I will always remember our last Christmas. We had invited my dad, who was living at a very nice senior complex, to spend Christmas Eve with us and spend the night. We had done our usual family tradition of going to a Christmas Eve Service at night after having done our usual New City feed our homeless friends in the morning. We had a great time at church and grandpa did fairly well considering it was cold outside and we went out for dinner.

As a kid I was usually up before the dawn awaiting the permission of the parents to open my gifts. As an adult I’m really not much different. So this last year I arose early and we took our herd for a walk and did our usual routine of Starbucks in the early morning.
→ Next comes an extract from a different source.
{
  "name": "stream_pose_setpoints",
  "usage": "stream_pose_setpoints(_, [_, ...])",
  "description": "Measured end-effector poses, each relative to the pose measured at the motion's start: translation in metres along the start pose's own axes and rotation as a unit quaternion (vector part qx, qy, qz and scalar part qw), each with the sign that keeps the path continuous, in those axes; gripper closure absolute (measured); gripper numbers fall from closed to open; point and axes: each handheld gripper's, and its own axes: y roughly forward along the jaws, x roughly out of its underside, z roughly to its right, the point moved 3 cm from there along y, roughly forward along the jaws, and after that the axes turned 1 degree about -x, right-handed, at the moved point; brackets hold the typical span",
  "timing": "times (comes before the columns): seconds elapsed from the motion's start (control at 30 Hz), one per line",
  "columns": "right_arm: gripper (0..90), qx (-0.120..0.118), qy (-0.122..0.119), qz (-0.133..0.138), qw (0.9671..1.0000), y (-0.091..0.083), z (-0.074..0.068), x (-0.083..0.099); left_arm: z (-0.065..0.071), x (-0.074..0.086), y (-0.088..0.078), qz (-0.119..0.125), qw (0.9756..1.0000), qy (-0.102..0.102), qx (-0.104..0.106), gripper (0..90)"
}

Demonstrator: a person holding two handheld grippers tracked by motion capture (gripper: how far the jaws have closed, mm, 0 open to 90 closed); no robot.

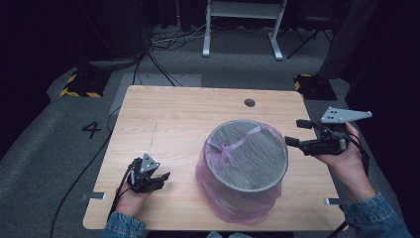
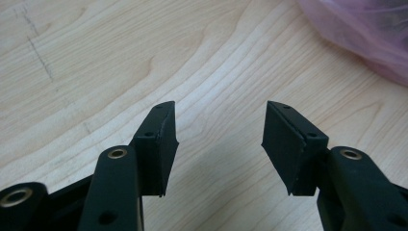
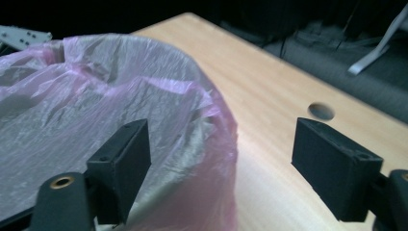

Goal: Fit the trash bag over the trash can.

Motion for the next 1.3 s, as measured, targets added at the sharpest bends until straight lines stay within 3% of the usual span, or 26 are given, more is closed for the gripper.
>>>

As we started to get ready for breakfast I started to wake up my dad. He was snoring so I assumed he was fine. I had just brewed some coffee and was in the process of getting a cup for my dad. As I started to help him sit up I realized something wasn’t right. I went ahead and handed him a cup of coffee. I will never forget how he grabbed it in a rather odd fashion.

I looked him in the eye and asked if he was ok. He responded quickly but I couldn’t understand a word he was saying. He had slurred speech and seemed a little disoriented. Anne was busy getting dressed after her shower. She came down and I asked her to watch grandpa as I did a few things. After I finished we both concurred that grandpa wasn’t ok. The last thing I wanted to do was call 911, follow my dad to the ER and spend Christmas in the hospital.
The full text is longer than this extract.